• [Source information]:
_ _ _

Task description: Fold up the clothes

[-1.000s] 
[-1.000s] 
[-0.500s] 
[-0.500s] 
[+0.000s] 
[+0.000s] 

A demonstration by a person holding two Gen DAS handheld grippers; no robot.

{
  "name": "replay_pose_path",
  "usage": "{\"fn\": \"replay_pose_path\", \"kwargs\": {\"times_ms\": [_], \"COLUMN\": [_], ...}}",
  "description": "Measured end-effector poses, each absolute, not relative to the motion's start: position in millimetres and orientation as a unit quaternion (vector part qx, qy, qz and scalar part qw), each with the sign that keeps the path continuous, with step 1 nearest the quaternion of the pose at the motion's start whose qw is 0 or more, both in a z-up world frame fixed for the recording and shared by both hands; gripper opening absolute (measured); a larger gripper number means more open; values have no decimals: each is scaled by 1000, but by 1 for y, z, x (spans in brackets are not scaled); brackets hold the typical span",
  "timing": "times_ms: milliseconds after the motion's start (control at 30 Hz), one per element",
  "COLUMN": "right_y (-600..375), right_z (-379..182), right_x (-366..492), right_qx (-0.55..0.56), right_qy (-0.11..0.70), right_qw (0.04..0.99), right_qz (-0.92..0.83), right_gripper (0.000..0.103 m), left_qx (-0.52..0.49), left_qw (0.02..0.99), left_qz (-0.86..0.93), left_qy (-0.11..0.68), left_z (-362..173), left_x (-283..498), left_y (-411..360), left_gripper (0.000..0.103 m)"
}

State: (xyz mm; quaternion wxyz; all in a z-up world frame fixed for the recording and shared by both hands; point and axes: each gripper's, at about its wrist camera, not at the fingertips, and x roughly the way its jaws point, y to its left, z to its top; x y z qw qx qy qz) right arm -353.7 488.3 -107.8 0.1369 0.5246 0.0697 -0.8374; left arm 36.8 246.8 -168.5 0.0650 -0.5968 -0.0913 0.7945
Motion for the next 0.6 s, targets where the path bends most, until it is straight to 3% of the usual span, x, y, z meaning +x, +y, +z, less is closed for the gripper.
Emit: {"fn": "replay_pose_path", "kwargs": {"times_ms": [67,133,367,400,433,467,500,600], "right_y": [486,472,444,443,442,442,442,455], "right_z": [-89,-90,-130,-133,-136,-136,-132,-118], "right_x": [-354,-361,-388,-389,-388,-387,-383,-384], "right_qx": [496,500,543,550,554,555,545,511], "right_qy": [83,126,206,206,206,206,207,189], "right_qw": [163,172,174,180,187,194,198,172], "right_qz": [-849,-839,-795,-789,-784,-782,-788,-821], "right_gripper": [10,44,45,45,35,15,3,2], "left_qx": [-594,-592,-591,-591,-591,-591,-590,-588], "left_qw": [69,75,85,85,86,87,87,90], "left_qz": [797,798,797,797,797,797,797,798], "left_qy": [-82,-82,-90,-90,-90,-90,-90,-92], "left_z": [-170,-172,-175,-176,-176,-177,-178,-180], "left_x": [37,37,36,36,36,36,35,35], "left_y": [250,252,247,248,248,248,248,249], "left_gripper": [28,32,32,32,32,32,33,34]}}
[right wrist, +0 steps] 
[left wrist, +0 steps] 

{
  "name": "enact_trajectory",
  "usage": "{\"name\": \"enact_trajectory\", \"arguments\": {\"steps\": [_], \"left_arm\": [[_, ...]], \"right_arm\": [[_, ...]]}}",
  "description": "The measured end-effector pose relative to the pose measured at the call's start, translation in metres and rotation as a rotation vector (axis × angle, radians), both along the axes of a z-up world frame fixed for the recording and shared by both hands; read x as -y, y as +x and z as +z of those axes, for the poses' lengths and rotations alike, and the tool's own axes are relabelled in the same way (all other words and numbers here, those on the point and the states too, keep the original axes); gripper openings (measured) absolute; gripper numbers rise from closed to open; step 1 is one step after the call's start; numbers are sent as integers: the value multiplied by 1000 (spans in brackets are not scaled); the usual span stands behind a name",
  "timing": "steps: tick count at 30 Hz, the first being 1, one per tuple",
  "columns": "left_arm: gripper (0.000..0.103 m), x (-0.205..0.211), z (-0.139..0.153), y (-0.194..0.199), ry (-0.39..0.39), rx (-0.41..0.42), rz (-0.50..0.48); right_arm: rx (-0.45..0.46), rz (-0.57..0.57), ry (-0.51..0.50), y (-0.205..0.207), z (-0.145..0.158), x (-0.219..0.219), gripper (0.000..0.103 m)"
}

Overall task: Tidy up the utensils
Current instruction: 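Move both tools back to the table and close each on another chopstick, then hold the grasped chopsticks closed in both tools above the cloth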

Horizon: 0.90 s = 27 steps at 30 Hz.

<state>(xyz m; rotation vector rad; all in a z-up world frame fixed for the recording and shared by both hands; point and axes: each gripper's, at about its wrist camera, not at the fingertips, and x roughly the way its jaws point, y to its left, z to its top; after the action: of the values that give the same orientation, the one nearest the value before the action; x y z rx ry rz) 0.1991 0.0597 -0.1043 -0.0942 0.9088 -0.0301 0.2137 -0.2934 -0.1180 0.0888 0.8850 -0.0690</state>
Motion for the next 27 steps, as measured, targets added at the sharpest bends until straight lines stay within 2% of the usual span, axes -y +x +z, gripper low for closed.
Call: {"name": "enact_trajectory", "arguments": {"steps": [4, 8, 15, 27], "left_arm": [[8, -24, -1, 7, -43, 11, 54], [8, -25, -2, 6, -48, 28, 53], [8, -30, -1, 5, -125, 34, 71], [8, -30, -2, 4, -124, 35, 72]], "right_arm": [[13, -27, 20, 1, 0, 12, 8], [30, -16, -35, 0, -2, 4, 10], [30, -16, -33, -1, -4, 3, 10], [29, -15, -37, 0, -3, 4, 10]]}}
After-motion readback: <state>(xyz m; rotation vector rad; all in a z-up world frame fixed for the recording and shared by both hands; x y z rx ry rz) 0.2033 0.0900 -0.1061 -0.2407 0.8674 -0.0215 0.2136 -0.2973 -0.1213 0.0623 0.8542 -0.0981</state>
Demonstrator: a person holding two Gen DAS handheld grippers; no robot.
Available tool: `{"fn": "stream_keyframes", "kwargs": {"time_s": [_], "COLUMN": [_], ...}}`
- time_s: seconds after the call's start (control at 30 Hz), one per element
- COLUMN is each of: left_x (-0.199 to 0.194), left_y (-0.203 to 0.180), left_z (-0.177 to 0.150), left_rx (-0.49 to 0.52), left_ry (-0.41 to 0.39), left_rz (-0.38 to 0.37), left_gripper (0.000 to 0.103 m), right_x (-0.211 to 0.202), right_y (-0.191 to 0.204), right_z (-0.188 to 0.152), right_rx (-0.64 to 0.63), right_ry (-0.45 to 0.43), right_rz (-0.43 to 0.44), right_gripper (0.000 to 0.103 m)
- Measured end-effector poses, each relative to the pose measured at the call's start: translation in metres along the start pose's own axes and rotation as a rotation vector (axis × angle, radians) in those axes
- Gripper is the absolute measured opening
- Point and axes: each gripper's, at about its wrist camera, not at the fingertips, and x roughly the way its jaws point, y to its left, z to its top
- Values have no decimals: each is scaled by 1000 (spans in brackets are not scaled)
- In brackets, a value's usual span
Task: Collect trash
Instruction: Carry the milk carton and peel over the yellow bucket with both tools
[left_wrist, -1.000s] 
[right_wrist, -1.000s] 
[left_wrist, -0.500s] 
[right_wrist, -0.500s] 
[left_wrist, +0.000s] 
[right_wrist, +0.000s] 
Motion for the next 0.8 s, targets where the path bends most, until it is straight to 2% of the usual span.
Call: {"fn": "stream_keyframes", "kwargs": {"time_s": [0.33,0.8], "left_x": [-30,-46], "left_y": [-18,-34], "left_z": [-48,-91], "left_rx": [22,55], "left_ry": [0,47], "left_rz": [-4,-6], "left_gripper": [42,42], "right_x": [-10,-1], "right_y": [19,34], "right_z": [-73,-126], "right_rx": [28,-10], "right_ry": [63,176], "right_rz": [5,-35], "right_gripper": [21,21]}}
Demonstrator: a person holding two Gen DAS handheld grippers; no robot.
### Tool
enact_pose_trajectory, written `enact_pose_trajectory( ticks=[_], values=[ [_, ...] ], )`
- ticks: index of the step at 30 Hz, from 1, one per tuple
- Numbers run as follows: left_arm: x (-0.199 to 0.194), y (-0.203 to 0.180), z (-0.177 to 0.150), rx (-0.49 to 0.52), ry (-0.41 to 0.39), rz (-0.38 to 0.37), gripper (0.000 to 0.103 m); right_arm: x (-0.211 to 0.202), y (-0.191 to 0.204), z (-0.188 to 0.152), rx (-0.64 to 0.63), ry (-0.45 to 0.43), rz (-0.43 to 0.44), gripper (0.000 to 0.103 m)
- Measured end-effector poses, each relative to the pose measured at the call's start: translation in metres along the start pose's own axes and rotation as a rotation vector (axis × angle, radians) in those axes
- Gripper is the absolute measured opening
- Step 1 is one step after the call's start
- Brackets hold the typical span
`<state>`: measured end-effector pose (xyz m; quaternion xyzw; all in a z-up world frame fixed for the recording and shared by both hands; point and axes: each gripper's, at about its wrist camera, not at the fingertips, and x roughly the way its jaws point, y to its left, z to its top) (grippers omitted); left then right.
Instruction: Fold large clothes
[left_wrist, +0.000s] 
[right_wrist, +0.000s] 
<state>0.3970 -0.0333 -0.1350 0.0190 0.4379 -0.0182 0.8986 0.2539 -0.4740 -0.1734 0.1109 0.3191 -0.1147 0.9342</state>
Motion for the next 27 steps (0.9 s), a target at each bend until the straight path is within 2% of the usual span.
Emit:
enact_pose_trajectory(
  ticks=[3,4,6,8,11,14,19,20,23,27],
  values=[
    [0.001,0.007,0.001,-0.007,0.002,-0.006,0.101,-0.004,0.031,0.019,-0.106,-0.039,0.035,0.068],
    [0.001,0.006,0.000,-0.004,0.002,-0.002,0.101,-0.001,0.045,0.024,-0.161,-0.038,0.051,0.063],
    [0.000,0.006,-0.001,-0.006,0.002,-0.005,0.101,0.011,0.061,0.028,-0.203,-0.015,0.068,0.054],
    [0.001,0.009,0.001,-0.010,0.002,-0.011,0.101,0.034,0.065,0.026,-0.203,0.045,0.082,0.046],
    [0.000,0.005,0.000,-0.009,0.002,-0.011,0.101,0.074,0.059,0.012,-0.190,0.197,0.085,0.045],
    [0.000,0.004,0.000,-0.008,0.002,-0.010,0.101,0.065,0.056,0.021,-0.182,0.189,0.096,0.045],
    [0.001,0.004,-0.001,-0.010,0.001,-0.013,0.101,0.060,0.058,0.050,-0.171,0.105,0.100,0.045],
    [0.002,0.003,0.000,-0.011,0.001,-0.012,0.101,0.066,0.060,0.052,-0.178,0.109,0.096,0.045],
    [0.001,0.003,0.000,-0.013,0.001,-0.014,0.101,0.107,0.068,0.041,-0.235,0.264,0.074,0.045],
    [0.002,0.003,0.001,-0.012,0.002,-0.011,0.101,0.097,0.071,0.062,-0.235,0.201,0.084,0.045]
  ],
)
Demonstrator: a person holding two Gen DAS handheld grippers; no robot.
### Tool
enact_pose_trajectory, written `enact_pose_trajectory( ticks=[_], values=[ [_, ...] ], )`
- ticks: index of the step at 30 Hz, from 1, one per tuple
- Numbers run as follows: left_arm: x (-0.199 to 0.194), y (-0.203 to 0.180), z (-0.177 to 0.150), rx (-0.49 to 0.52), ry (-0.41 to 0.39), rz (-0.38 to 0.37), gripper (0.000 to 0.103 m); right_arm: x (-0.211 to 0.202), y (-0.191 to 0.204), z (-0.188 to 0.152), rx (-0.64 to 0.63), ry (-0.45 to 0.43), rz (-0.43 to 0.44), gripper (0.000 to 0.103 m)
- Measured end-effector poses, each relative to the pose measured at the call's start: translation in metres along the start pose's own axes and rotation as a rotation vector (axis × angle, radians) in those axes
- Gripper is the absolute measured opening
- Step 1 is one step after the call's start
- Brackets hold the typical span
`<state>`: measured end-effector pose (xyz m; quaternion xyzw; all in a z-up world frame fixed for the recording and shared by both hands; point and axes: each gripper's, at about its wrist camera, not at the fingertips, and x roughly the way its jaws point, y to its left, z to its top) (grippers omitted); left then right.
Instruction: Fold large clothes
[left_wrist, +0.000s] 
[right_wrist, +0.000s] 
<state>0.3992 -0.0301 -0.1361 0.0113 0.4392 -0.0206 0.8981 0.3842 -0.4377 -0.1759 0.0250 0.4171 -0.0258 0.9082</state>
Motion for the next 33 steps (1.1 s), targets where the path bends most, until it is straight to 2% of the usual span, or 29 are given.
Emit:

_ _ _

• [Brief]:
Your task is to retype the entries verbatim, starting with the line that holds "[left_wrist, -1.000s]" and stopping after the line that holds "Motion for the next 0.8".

• [Exercise result]:
[left_wrist, -1.000s] 
[right_wrist, -1.000s] 
[left_wrist, -0.500s] 
[right_wrist, -0.500s] 
[left_wrist, +0.000s] 
[right_wrist, +0.000s] 
Motion for the next 0.8 s, targets where the path bends most, until it is straight to 2% of the usual span.

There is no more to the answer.